Which war gets the spotlight ? The difference in media attention between the invasion of Ukraine and wars in the Middle East

Lisa-Marie Sleypen, Anna Lauwereys, Dounia Boussetta

Which war gets the spotlight ? The difference in media attention between the invasion of Ukraine and wars in the Middle East

Which war gets the spotlight ? The difference in media attention between the invasion of Ukraine and wars in the Middle East

Lisa-Marie Sleypen, Anna Lauwereys, Dounia Boussetta
5 mai 2022

Today, news spreads faster than ever. Reporting is more accurate, more direct and thanks to new communication channels, it is no longer dependent on the physical distance between the event and the readers.
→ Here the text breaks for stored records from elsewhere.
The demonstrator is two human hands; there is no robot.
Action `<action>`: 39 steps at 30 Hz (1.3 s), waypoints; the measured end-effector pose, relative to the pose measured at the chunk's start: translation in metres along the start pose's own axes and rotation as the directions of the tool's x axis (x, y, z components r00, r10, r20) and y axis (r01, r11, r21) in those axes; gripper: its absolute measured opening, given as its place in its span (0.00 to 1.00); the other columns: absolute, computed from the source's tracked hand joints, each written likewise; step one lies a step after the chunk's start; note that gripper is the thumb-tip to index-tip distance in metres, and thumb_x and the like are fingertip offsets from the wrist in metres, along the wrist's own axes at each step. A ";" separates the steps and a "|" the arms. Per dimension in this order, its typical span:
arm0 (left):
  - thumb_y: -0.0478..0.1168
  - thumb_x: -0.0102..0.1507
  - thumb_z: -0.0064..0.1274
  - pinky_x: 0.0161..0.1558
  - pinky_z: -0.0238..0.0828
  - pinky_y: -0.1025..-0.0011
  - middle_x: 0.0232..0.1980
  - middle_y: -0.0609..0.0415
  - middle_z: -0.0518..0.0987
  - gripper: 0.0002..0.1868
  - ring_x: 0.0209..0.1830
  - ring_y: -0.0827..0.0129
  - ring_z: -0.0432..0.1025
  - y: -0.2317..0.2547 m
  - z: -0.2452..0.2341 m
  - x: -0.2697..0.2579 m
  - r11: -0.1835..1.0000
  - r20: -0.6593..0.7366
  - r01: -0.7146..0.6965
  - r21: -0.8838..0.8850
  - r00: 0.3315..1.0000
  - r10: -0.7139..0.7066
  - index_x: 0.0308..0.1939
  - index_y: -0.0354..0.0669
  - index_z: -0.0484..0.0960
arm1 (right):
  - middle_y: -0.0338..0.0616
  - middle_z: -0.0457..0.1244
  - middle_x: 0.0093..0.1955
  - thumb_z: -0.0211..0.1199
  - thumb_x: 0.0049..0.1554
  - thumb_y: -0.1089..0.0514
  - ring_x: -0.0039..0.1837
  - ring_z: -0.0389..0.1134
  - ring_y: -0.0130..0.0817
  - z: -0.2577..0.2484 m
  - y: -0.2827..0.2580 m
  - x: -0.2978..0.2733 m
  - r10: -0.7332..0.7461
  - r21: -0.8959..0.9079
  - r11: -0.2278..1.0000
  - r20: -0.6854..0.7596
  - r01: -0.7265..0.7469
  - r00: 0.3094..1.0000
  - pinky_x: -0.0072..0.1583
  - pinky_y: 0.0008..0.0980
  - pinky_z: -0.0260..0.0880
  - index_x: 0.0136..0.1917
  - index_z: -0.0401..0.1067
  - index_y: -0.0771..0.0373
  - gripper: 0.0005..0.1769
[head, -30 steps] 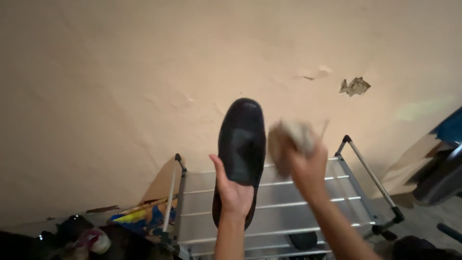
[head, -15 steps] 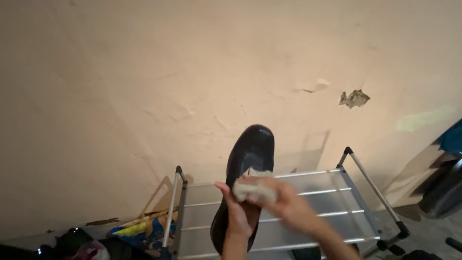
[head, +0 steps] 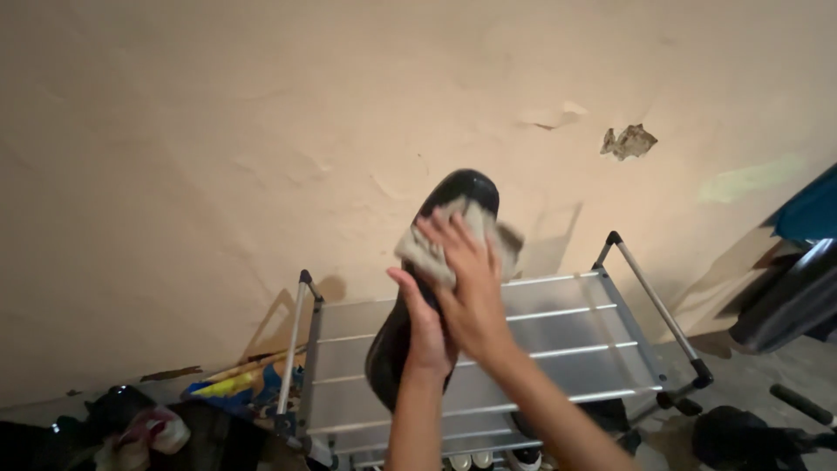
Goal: The person wipes a black and white sneaker with a cloth, then wipes a black loafer-style shoe with the same cloth. The shoes are handled one at a time and rotated to clean different surfaces.
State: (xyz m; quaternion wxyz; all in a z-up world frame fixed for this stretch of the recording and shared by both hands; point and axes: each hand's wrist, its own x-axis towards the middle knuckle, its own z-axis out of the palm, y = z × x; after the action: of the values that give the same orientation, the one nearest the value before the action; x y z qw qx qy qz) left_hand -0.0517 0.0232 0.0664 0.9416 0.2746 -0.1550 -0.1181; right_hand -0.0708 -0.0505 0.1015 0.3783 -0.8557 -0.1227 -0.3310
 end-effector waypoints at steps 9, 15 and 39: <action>0.83 0.59 0.29 0.75 0.52 0.58 0.75 0.51 0.67 0.59 0.73 0.57 0.61 0.021 -0.006 0.001 0.990 -0.033 -0.043 -0.136 0.999 0.039 0.75 0.38 0.65 | 0.50 0.72 0.57 0.62 0.58 0.45 0.58 0.73 0.37 -0.062 0.065 -0.027 0.564 0.403 0.687 0.229 -0.605 0.793 0.60 0.38 0.73 0.62 0.77 0.64 0.26; 0.83 0.56 0.32 0.76 0.52 0.57 0.77 0.49 0.67 0.60 0.76 0.56 0.61 0.025 0.007 0.001 0.966 -0.081 -0.031 -0.256 0.997 0.011 0.74 0.38 0.66 | 0.50 0.60 0.74 0.55 0.70 0.57 0.76 0.58 0.41 -0.072 0.052 0.074 0.006 0.312 0.948 -0.227 0.067 0.974 0.76 0.39 0.57 0.75 0.66 0.66 0.22; 0.67 0.68 0.34 0.75 0.53 0.53 0.77 0.39 0.63 0.47 0.76 0.51 0.61 0.010 -0.025 -0.009 0.964 0.224 0.027 -0.263 0.974 0.034 0.76 0.31 0.57 | 0.53 0.71 0.61 0.57 0.64 0.50 0.59 0.72 0.37 -0.069 0.054 0.094 0.284 0.406 0.880 -0.032 -0.247 0.958 0.60 0.35 0.73 0.70 0.71 0.65 0.25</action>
State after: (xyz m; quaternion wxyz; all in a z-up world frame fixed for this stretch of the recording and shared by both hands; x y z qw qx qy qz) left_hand -0.0494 0.0464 0.0499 0.9461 0.1311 -0.2448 -0.1666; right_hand -0.0080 -0.1410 0.1673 0.5913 -0.7536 -0.0518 -0.2824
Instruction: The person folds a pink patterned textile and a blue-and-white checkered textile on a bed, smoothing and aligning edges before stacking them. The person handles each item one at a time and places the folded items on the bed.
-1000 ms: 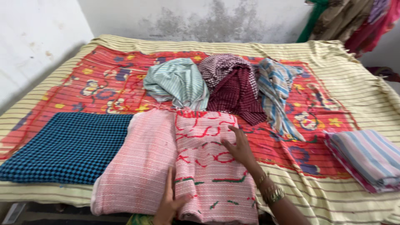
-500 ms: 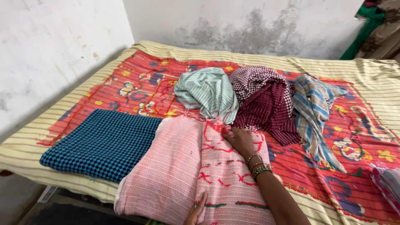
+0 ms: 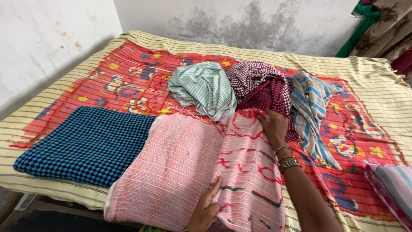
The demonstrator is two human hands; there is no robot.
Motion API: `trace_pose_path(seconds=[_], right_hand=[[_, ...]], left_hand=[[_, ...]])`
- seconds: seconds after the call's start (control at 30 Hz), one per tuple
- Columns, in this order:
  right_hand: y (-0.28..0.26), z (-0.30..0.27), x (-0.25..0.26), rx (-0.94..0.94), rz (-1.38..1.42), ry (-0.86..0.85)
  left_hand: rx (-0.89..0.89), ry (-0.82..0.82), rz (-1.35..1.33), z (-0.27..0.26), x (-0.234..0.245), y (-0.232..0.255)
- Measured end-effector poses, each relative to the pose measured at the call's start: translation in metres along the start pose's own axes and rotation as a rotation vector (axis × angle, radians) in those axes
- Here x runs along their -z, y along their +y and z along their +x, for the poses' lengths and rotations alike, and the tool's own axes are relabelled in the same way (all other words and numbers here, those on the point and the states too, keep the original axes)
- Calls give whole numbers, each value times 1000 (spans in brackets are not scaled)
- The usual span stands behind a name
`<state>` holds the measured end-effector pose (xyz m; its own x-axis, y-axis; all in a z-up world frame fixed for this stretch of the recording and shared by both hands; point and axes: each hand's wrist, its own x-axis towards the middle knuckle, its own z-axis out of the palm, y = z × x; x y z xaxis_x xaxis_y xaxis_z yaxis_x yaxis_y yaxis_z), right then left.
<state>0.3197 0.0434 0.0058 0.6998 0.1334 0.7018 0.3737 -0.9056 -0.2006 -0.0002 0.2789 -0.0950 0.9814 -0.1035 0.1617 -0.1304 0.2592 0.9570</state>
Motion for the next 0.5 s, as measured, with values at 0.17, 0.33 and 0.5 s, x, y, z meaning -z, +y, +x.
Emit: trace_pose_path(seconds=[0.17, 0.33, 0.5], right_hand=[[-39, -31, -38, 7, 10, -149], [-47, -48, -34, 35, 13, -87], [-52, -47, -7, 133, 110, 13]], left_hand=[[-32, 98, 451, -12, 35, -21], [-81, 160, 635, -40, 43, -41], [-88, 313, 808, -50, 47, -20]])
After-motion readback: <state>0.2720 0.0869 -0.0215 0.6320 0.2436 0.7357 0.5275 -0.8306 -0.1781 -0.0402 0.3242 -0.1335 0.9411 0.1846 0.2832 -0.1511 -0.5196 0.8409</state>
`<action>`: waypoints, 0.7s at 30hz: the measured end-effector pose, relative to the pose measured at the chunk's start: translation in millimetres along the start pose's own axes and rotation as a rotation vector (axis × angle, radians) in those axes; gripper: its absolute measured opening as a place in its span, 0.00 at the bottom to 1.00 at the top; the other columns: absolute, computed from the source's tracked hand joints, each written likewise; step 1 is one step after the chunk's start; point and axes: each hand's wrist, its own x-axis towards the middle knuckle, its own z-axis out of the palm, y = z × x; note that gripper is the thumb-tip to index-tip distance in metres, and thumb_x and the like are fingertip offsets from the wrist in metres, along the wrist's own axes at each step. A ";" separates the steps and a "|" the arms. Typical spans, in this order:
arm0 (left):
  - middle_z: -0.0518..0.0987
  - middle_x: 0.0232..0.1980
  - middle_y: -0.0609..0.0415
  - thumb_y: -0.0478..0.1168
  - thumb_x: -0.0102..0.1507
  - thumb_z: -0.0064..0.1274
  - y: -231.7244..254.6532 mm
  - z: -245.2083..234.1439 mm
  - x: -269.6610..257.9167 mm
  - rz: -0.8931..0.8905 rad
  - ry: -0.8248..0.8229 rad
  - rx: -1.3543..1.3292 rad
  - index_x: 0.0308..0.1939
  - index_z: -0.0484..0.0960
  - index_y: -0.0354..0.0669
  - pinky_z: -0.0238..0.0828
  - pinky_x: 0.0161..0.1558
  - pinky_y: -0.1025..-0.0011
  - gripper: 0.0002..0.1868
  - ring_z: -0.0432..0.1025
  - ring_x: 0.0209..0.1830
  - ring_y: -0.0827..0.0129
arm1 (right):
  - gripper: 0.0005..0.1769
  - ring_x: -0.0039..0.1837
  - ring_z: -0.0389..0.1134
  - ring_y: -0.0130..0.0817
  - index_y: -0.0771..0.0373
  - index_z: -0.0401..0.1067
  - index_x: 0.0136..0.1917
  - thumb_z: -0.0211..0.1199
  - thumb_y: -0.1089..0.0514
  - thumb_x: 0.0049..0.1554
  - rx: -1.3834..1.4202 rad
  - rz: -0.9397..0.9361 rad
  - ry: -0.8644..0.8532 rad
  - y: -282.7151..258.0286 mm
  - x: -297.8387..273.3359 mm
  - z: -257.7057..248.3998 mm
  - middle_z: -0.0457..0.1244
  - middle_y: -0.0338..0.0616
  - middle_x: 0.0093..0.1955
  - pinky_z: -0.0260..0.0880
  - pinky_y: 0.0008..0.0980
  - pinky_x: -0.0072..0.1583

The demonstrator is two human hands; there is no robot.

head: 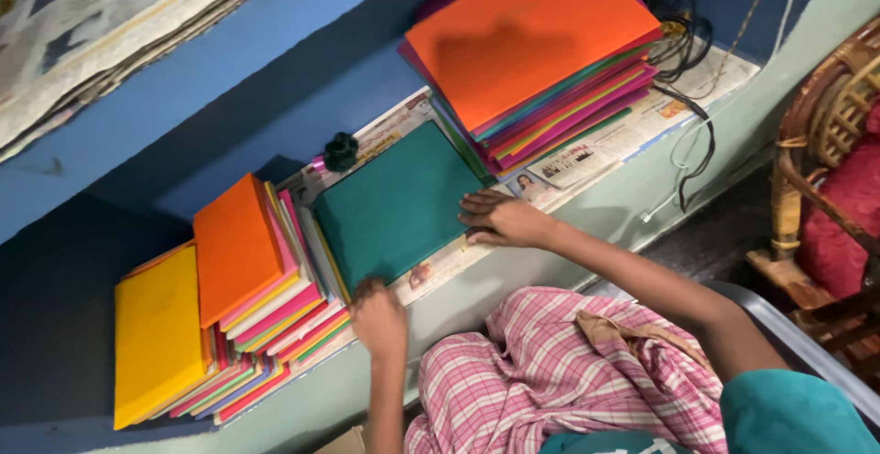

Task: The person sorts a stack of colored folders by color, picking up individual folders of different colors and placing them into separate stacks on a shelf.

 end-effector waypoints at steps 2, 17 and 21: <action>0.76 0.67 0.45 0.50 0.67 0.45 15.9 8.0 15.7 -0.009 0.078 -0.072 0.61 0.77 0.42 0.59 0.69 0.55 0.23 0.69 0.67 0.53 | 0.31 0.80 0.52 0.54 0.62 0.68 0.70 0.56 0.40 0.62 0.016 0.018 0.006 -3.9 15.0 8.1 0.55 0.58 0.77 0.48 0.50 0.78; 0.60 0.82 0.49 0.52 0.71 0.31 27.1 100.7 155.2 0.098 0.146 -0.150 0.78 0.63 0.48 0.38 0.78 0.41 0.32 0.51 0.83 0.52 | 0.35 0.85 0.42 0.53 0.52 0.57 0.80 0.36 0.35 0.68 -0.142 0.237 0.033 -9.5 156.4 101.9 0.47 0.48 0.84 0.36 0.56 0.81; 0.55 0.81 0.47 0.61 0.70 0.31 1.1 104.9 182.2 0.043 0.029 -0.203 0.78 0.57 0.44 0.38 0.77 0.53 0.37 0.47 0.81 0.50 | 0.38 0.82 0.41 0.54 0.56 0.58 0.77 0.39 0.34 0.63 -0.150 0.259 0.048 13.2 170.7 103.8 0.48 0.48 0.81 0.35 0.55 0.76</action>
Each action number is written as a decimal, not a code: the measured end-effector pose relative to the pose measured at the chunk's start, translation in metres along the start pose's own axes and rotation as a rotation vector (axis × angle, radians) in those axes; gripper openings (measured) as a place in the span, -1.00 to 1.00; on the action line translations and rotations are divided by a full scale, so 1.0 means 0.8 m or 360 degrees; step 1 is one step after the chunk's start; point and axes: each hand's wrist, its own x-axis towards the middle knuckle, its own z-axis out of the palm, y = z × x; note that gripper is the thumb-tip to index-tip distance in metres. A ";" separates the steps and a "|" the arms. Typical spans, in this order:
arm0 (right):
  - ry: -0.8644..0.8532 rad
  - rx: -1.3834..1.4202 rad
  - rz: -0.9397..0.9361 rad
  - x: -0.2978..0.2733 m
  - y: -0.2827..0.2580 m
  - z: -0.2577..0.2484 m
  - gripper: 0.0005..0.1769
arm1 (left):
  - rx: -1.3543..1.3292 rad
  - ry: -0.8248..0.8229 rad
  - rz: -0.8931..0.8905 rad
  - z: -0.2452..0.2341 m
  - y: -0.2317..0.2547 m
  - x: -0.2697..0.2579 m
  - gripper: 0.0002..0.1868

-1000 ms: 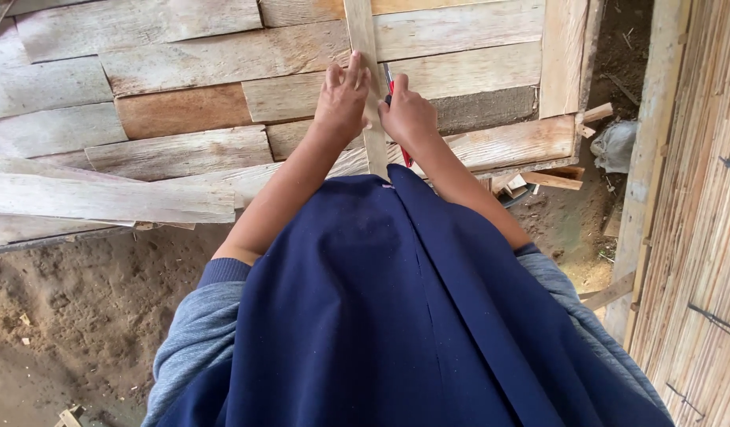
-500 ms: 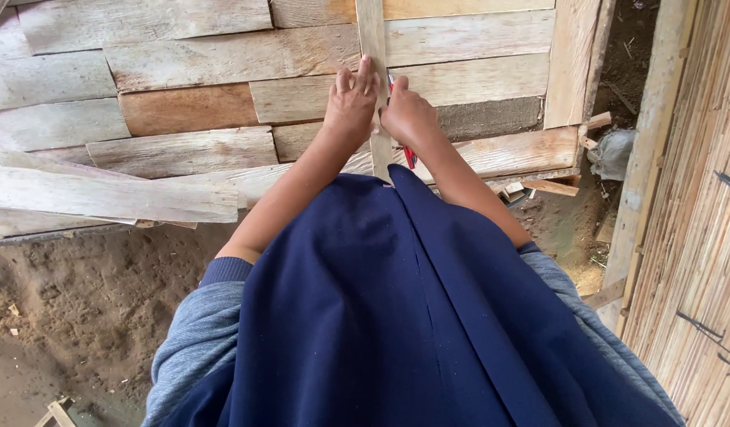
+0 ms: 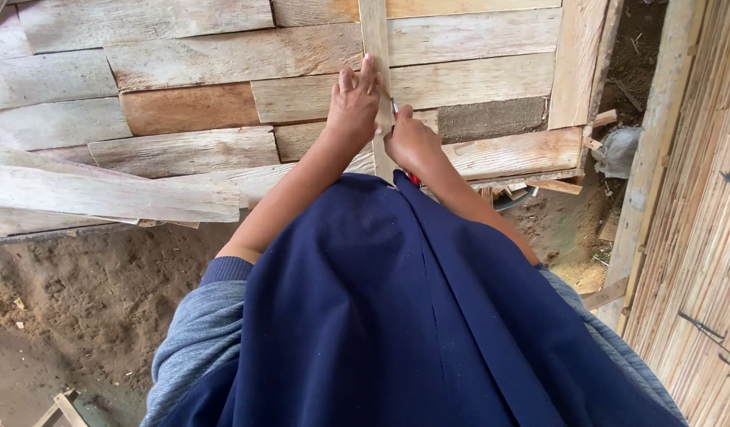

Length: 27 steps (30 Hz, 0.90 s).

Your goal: Fitting and trimming wooden planks to construct a surface using a utility knife.

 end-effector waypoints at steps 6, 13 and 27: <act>-0.0010 0.0024 -0.0020 -0.016 0.013 0.022 -0.54 | 0.0004 0.0071 0.0017 0.008 -0.002 0.001 0.14; 0.0232 0.0051 -0.0134 -0.005 0.037 0.044 -0.69 | -0.0004 -0.0067 -0.0014 -0.009 0.000 -0.002 0.13; 0.0362 -0.0036 -0.0149 0.066 0.014 0.013 -0.62 | 0.0083 0.0006 -0.0035 0.010 0.001 0.004 0.14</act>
However, distance still seems to play an important role when it comes to reporting on wars.

Friday 25th February 2022, the first Russian offensives in Ukraine took place. Since then, the media focus on this war. Some newspapers like Politico even underline the risk of a third world war. Popular media outlets such as the Flemish VRT NWS and the Qatari transnational channel Al-Jazeera have added a « Ukraine war » section to their websites. This section lists all articles about the invasion of Ukraine. Meanwhile, countless other wars are raging around the world. According to Valérie Pouzol, writer and researcher in contemporary history, the Middle East is more than ever a region shaken by wars. However, these countries do not receive the same amount of media attention. A journalist from CBS News even said: « With all due respect, this isn’t a place, like Iraq or Afghanistan that has seen conflict raging for decades. This is a relatively civilized, relatively European city where you wouldn’t expect that, or hope that it’s going to happen.” This leads us to ask the following question: “Why do western media portray the conflicts in the Middle East differently than the wars closer to home?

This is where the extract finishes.